» Exercise
Search the listing for the string "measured". Copy every line that has it.

» Supplied data
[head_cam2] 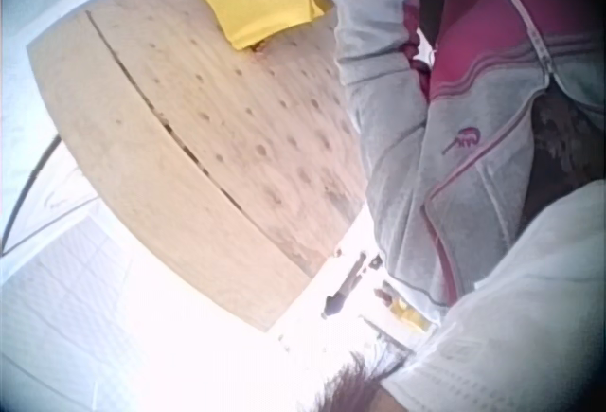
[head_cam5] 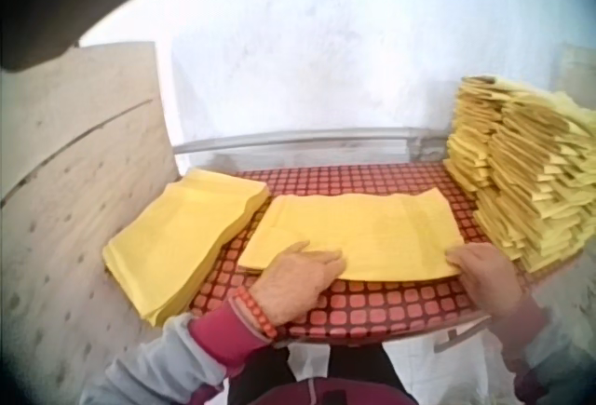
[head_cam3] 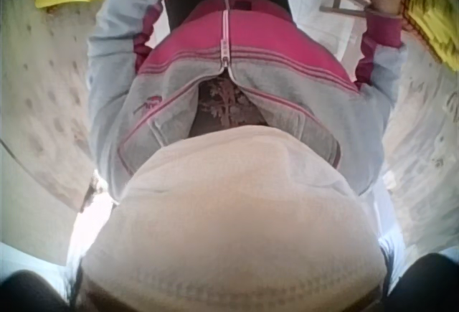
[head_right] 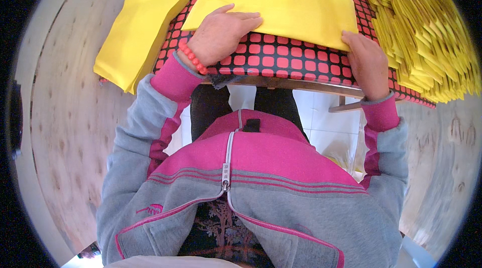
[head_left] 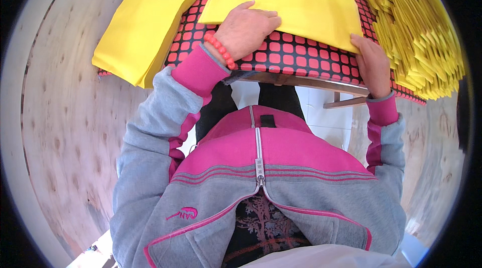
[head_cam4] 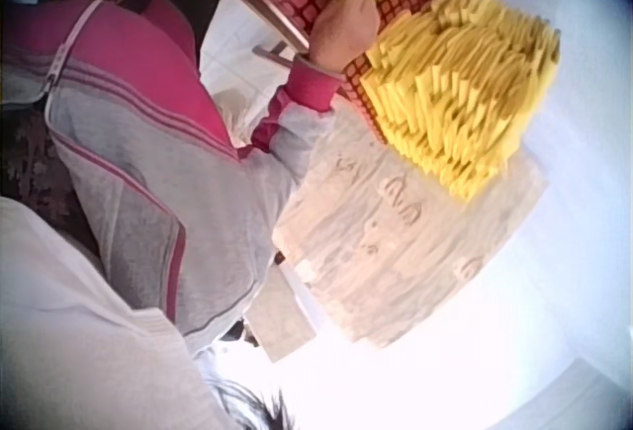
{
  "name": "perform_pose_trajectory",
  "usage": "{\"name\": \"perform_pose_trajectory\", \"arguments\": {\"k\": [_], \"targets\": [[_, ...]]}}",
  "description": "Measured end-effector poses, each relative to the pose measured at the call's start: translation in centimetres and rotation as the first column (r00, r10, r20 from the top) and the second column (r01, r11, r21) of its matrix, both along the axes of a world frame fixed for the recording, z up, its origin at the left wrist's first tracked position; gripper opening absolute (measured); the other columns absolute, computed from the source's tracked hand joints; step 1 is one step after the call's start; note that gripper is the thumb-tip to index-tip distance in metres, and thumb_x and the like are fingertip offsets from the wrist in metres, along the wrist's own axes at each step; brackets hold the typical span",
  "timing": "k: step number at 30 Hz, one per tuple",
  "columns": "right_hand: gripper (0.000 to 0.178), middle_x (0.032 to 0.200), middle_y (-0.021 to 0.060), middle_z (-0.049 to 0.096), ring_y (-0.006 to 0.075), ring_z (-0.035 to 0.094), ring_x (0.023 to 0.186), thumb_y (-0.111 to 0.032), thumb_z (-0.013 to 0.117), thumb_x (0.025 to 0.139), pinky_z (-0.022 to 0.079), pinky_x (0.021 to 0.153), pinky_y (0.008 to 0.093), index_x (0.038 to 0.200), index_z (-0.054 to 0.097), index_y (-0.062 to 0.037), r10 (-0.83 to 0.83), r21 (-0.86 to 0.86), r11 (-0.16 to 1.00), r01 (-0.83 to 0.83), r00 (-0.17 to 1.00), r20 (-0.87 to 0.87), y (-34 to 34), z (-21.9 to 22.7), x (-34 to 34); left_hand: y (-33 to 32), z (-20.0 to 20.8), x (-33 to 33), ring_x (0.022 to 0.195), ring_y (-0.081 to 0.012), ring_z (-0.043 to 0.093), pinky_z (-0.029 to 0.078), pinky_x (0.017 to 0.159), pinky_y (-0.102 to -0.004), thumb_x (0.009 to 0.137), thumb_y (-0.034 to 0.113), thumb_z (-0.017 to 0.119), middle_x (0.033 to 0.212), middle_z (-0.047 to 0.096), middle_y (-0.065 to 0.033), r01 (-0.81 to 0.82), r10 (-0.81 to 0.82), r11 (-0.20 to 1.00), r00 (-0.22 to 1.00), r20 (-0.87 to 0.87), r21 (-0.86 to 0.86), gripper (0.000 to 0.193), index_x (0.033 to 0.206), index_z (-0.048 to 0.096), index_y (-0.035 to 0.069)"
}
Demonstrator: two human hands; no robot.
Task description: The person folds yellow paper sheets by hand on a patterned table, repeatedly folding each sheet in half and stacking the finished pieces. The person handles the sheets one at a time, aligning edges and pressing folds before placing them into a growing stack.
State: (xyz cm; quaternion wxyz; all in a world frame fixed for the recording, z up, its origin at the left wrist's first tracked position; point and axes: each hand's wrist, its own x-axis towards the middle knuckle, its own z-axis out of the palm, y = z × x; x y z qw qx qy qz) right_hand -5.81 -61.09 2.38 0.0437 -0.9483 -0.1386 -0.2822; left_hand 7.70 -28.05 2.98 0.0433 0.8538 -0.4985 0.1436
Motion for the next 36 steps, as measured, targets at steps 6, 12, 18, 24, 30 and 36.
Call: {"name": "perform_pose_trajectory", "arguments": {"k": [6, 12, 18, 24, 30, 36], "targets": [[0.022, 0.106, 0.0089, 0.074, 0.0271, 0.071, 0.094, -0.008, 0.071, 0.079, 0.057, 0.085, 0.0405, 0.101, 0.072, -0.0059, 0.229, -0.045, 0.973, -0.225, 0.965, 0.129, 5.2, 0.6, -7.3, 0.1, -0.7, 3.9, 0.126, -0.0284, 0.062, 0.038, 0.116, -0.051, 0.09, 0.004, 0.055, 0.137, 0.065, -0.0122, -0.144, 0.149, 0.989, 0.975, 0.166, -0.039, 0.041, 0.127, 0.068, 0.016], [0.019, 0.095, 0.0055, 0.069, 0.0228, 0.069, 0.085, -0.014, 0.07, 0.078, 0.058, 0.085, 0.0376, 0.097, 0.07, -0.0092, 0.247, 0.08, 0.963, -0.258, 0.961, 0.127, 11.4, -0.1, -8.1, 2.3, -0.1, -4.2, 0.105, -0.0356, 0.069, 0.057, 0.086, -0.0395, 0.09, 0.006, 0.066, 0.121, 0.071, -0.016, -0.091, 0.088, 0.836, 0.996, -0.032, -0.541, 0.031, 0.121, 0.067, 0.003], [0.011, 0.079, 0.0039, 0.055, 0.0207, 0.063, 0.075, -0.017, 0.065, 0.077, 0.055, 0.077, 0.036, 0.084, 0.058, -0.011, 0.263, 0.06, 0.96, -0.273, 0.954, 0.142, 15.1, -0.2, -7.2, 4.9, -1.2, -13.0, 0.114, -0.023, 0.067, 0.051, 0.101, -0.0351, 0.108, 0.033, 0.054, 0.126, 0.069, -0.0115, -0.726, -0.541, 0.676, -0.377, -0.752, -0.123, 0.042, 0.135, 0.057, 0.001], [0.011, 0.078, 0.0047, 0.054, 0.0204, 0.062, 0.075, -0.017, 0.063, 0.075, 0.054, 0.081, 0.0357, 0.082, 0.056, -0.0117, 0.299, 0.055, 0.947, -0.316, 0.932, 0.206, 18.0, -1.0, -6.5, 2.6, -3.0, -14.2, 0.121, -0.024, 0.064, 0.052, 0.102, -0.0375, 0.109, 0.031, 0.05, 0.134, 0.064, -0.013, -0.793, -0.743, 0.57, -0.387, -0.546, -0.214, 0.041, 0.139, 0.054, 0.002], [0.028, 0.099, 0.0103, 0.07, 0.0288, 0.069, 0.096, -0.023, 0.075, 0.083, 0.055, 0.09, 0.0394, 0.105, 0.069, -0.0072, 0.35, 0.138, 0.922, -0.361, 0.932, 0.097, 13.2, 1.9, -8.8, 2.9, -3.7, -14.1, 0.122, -0.0249, 0.065, 0.053, 0.105, -0.0398, 0.106, 0.016, 0.054, 0.136, 0.063, -0.0152, -0.79, -0.692, 0.566, -0.3, -0.656, -0.235, 0.038, 0.139, 0.053, -0.003], [0.061, 0.128, 0.0145, 0.066, 0.0358, 0.062, 0.119, -0.017, 0.084, 0.076, 0.05, 0.101, 0.0445, 0.132, 0.062, -0.0065, 0.04, 0.005, 0.999, -0.04, 0.999, 0.007, 2.9, 2.8, -6.8, 7.2, -2.3, -13.1, 0.124, -0.0244, 0.064, 0.051, 0.108, -0.0387, 0.103, 0.01, 0.055, 0.139, 0.063, -0.0152, -0.785, -0.651, 0.566, -0.238, -0.72, -0.252, 0.042, 0.141, 0.05, -0.004]]}}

» Answer to this task
  "description": "Measured end-effector poses, each relative to the pose measured at the call's start: translation in centimetres and rotation as the first column (r00, r10, r20 from the top) and the second column (r01, r11, r21) of its matrix, both along the axes of a world frame fixed for the recording, z up, its origin at the left wrist's first tracked position; gripper opening absolute (measured); the other columns absolute, computed from the source's tracked hand joints; step 1 is one step after the call's start; note that gripper is the thumb-tip to index-tip distance in metres, and thumb_x and the like are fingertip offsets from the wrist in metres, along the wrist's own axes at each step; brackets hold the typical span",
Motion for the next 36 steps, as measured, targets at steps 6, 12, 18, 24, 30 and 36.

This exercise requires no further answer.